Ingredients

  • 1/2 of 1 breast of veal, 1 side only, boned and partially de-fatted
  • 2 tablespoons plus 3 tablespoons extra-virgin olive oil
  • 1 pound Swiss chard, cut into 1-inch ribbons, washed and drained
  • 1/2 cup freshly grated Pecorino
  • 1/2 cup chopped sundried tomatoes
  • 2 eggs, beaten
  • Salt and freshly ground black pepper
  • 2 cups dry white wine
  • 1 cup basic tomato sauce, recipe follows
  • Chopped parsley, for garnish
  • Chopped marjoram, for garnish
  • Chili flakes, for garnish
  • 1/4 cup extra-virgin olive oil
  • 1 Spanish onion, chopped in 1/4-inch dice
  • 4 garlic cloves, peeled and thinly sliced
  • 3 tablespoons chopped fresh thyme leaves, or 1 tablespoon dried
  • 1/2 medium carrot, finely shredded
  • 2 (28-ounce) cans peeled whole tomatoes, crushed by hand and juices reserved
  • Salt

Method

  • Preheat oven to 400 degrees F.
  • Have a butcher remove the bone from the veal breast and butterfly the breast open.
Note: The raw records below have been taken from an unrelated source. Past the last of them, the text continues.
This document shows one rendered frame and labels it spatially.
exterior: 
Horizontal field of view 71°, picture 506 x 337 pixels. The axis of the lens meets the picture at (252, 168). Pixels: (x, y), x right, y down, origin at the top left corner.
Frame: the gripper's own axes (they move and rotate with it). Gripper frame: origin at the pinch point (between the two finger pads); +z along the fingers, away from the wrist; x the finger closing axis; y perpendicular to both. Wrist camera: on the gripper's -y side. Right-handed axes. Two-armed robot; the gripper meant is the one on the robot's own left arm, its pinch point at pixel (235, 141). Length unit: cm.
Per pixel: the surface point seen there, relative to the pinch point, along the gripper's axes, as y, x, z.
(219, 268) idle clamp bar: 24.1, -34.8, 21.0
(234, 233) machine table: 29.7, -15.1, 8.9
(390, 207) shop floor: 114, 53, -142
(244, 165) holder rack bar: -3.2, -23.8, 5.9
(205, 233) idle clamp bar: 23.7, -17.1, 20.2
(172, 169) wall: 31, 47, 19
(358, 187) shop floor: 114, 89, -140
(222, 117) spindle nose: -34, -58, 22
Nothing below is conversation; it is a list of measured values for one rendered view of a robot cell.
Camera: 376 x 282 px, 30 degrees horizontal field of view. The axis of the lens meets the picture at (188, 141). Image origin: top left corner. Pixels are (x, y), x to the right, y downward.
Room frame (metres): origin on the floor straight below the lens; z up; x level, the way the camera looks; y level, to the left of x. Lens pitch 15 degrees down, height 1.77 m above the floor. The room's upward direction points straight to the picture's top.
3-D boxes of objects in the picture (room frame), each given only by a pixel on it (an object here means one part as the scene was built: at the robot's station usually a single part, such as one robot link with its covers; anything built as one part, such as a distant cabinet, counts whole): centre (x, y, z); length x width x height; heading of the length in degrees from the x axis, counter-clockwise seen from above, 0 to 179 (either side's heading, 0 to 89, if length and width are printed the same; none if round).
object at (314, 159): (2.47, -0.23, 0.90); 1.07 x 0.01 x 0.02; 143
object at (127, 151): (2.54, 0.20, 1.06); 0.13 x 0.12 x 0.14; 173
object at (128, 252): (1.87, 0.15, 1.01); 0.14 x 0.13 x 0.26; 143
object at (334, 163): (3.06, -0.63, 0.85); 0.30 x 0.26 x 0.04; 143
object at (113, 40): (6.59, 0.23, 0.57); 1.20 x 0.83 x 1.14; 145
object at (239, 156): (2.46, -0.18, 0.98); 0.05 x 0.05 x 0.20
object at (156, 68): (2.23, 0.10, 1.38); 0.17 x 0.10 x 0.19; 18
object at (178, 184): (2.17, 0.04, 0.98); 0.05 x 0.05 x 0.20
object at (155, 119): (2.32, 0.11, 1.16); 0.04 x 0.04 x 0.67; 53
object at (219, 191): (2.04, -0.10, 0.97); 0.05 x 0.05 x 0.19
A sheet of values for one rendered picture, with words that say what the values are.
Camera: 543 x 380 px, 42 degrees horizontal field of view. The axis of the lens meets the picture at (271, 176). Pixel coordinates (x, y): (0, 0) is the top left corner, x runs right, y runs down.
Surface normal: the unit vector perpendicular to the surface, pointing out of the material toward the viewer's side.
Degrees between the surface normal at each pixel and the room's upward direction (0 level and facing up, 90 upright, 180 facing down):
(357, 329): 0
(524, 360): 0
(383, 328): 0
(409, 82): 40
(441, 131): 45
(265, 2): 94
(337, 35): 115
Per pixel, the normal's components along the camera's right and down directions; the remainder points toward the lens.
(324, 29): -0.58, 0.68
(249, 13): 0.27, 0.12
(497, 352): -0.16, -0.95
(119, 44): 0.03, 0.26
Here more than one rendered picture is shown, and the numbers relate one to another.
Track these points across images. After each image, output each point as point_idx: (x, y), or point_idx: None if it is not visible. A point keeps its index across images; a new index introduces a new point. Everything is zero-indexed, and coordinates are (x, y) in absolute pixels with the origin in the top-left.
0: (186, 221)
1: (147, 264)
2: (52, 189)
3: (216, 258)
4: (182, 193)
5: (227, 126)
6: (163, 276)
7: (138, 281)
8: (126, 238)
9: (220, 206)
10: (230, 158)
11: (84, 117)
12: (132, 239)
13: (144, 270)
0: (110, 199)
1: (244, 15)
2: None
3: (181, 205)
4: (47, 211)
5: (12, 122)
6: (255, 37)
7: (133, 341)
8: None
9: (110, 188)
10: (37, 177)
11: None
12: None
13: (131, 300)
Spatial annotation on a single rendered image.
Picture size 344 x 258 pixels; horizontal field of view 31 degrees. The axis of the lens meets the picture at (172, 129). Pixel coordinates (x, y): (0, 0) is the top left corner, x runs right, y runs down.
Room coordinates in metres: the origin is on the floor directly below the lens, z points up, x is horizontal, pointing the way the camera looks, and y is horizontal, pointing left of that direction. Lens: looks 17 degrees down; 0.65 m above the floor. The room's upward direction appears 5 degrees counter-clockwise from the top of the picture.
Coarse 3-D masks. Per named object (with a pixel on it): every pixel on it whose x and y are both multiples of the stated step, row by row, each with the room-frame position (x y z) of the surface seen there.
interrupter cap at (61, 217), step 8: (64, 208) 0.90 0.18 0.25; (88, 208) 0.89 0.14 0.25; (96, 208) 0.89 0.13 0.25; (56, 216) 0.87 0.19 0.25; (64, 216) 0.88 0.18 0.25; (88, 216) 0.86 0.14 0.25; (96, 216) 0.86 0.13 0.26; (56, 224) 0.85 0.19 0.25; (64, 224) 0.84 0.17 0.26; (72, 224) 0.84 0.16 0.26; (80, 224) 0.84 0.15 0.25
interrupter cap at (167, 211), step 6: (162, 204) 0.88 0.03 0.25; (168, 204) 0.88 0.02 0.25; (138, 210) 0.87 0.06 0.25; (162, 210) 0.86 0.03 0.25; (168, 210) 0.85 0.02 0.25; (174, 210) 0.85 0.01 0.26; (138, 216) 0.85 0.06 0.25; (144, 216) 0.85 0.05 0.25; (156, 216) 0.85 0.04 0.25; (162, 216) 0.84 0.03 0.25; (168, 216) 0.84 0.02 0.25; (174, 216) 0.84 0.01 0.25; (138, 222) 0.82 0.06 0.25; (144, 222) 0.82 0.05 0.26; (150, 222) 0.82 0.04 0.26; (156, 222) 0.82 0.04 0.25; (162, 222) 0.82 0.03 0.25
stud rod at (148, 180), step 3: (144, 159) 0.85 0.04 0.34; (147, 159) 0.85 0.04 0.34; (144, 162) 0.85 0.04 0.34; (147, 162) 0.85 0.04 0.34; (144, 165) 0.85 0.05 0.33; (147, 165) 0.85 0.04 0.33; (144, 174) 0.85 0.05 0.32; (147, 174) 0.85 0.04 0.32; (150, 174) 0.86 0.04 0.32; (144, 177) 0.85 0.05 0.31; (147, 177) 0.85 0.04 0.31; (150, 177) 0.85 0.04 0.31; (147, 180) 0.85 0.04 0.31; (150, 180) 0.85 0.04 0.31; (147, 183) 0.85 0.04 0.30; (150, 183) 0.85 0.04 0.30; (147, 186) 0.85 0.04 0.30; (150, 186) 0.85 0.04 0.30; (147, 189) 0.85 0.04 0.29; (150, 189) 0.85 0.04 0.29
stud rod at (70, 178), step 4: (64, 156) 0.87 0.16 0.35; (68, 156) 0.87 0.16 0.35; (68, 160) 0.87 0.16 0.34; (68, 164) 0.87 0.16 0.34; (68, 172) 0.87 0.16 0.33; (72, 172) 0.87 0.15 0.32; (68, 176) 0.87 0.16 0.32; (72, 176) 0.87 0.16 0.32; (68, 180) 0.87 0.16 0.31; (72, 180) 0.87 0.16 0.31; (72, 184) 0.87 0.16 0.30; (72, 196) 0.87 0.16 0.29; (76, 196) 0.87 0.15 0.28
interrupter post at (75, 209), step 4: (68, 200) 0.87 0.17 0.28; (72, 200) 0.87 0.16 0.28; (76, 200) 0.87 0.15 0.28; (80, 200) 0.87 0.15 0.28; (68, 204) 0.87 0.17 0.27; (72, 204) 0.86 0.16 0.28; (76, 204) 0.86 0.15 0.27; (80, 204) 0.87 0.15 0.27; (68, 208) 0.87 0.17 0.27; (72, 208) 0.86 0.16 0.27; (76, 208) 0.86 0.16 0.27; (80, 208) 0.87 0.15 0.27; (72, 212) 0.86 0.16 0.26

  • In a 12 to 14-inch saute pan, heat the 2 tablespoons olive oil until smoking and add the Swiss chard.
  • Cooked until wilted but not fully cooked, about 1 minute.
  • Remove the pan from the heat and allow the greens to cool completely.
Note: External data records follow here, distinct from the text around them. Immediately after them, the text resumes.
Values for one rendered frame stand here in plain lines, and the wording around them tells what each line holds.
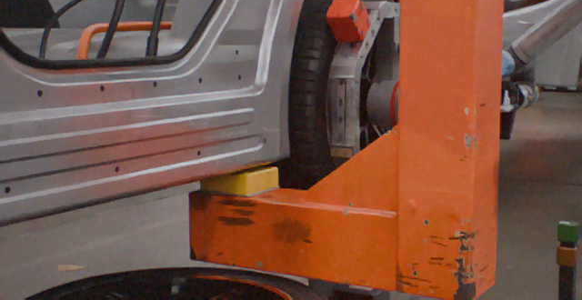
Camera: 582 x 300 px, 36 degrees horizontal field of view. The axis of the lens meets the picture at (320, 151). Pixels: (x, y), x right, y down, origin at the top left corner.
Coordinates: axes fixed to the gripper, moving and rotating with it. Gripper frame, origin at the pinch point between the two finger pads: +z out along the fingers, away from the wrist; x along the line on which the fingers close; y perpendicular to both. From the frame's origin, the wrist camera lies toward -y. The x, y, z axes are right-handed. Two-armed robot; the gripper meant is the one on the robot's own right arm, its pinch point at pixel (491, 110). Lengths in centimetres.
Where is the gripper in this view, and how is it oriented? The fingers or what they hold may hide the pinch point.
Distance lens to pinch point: 250.1
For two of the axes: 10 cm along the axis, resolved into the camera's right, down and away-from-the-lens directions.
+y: 0.0, -9.9, -1.3
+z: -4.8, 1.2, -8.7
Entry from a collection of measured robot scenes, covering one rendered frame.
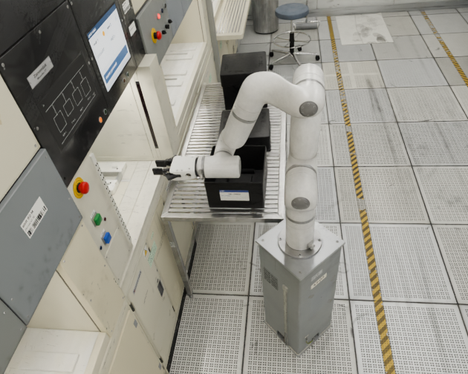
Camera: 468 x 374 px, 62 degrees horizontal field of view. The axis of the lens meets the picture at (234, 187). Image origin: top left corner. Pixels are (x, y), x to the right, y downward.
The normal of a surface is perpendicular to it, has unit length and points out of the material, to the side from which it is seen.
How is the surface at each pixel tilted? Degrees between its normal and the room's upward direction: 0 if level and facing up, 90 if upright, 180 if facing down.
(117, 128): 90
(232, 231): 0
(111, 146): 90
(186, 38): 90
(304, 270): 0
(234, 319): 0
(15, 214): 90
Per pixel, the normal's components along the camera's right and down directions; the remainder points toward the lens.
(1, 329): 0.99, 0.00
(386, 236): -0.10, -0.72
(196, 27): -0.11, 0.70
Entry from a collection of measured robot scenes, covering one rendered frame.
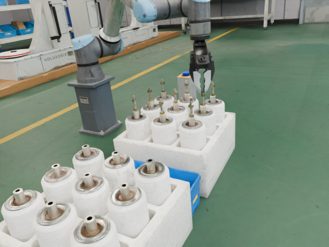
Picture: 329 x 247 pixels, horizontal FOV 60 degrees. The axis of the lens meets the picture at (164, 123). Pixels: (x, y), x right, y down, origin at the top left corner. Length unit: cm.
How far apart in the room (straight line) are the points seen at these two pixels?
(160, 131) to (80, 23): 296
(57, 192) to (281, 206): 72
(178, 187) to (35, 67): 251
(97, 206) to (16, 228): 19
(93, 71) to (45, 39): 192
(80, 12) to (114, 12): 237
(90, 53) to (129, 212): 103
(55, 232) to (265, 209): 67
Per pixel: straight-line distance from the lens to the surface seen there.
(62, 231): 70
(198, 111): 112
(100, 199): 76
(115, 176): 82
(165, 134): 104
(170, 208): 76
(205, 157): 97
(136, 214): 69
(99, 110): 157
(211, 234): 95
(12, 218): 79
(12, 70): 305
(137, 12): 101
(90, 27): 377
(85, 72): 155
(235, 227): 97
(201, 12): 101
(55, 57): 328
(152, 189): 76
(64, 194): 84
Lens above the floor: 68
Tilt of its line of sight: 24 degrees down
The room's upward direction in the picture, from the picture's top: 6 degrees counter-clockwise
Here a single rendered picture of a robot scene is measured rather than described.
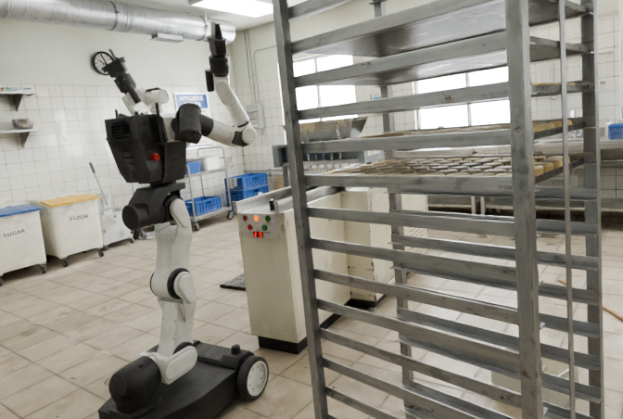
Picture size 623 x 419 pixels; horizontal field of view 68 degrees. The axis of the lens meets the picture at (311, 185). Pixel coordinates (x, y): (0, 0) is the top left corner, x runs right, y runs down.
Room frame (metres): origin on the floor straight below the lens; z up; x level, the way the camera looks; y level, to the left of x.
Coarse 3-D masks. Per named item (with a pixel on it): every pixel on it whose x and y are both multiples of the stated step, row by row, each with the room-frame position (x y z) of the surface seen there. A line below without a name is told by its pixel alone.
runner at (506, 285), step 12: (396, 264) 1.58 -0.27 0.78; (408, 264) 1.55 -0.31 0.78; (444, 276) 1.43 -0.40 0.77; (456, 276) 1.42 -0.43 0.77; (468, 276) 1.39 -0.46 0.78; (480, 276) 1.36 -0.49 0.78; (504, 288) 1.29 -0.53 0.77; (540, 288) 1.24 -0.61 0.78; (552, 288) 1.22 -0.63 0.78; (564, 288) 1.20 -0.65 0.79; (576, 288) 1.17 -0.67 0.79; (576, 300) 1.16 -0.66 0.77; (588, 300) 1.15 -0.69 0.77
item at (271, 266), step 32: (288, 224) 2.50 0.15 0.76; (320, 224) 2.79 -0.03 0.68; (256, 256) 2.59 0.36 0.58; (288, 256) 2.48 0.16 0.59; (320, 256) 2.76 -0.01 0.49; (256, 288) 2.61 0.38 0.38; (288, 288) 2.49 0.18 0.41; (320, 288) 2.73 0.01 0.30; (256, 320) 2.62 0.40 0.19; (288, 320) 2.50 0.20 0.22; (320, 320) 2.70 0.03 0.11; (288, 352) 2.55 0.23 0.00
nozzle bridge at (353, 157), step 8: (280, 152) 3.34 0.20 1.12; (336, 152) 3.17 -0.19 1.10; (344, 152) 3.13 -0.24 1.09; (352, 152) 3.10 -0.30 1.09; (360, 152) 2.98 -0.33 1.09; (368, 152) 3.02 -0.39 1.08; (376, 152) 3.14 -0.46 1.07; (280, 160) 3.33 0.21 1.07; (304, 160) 3.30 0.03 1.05; (312, 160) 3.25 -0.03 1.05; (320, 160) 3.19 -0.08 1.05; (328, 160) 3.14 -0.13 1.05; (336, 160) 3.11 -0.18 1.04; (344, 160) 3.08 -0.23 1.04; (352, 160) 3.05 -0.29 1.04; (360, 160) 2.98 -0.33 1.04; (368, 160) 3.02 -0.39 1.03; (376, 160) 3.13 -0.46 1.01; (288, 168) 3.43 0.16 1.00; (288, 176) 3.42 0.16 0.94; (288, 184) 3.41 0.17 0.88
  • Add the grated cheese, sundried tomatoes and eggs, and season, to taste, with salt and pepper.
  • Season the veal.
  • Spoon the stuffing on the inside of the veal pocket and gently roll the veal up like a jelly roll.
  • Using butcher's twine, tie the veal roll securely and season the outside with salt and pepper.
  • In an oven-ready thick bottomed casserole over medium heat, heat the remaining 3 tablespoons olive oil until smoking.
  • Gently add the rolled veal breast and brown on all sides, turning frequently for about 10 minutes.
  • Drain the oil from the pan, add the white wine and tomato sauce, and bring to a boil.
  • Cover pan with a lid or with foil and place in the oven.
  • Cook 1 to 1/2 hours or until fork tender.
  • Remove and allow to stand for 10 minutes.
  • Carve and garnish with chopped parsley, marjoram, chili flakes and a drizzle of extra-virgin olive oil.
  • Serve immediately.
  • In a 3-quart saucepan, heat the olive oil over medium heat.
  • Add the onion, garlic and cook until soft and light golden brown, about 8 to 10 minutes.
  • Add the thyme, carrot and cook 5 minutes more, until the carrot is quite soft.
  • Add the tomatoes and juice and bring to a boil, stirring often.
  • Lower the heat and simmer for 30 minutes until as thick as hot cereal.
  • Season with salt and serve.
  • This sauce holds 1 week in the refrigerator or up to 6 months in the freezer.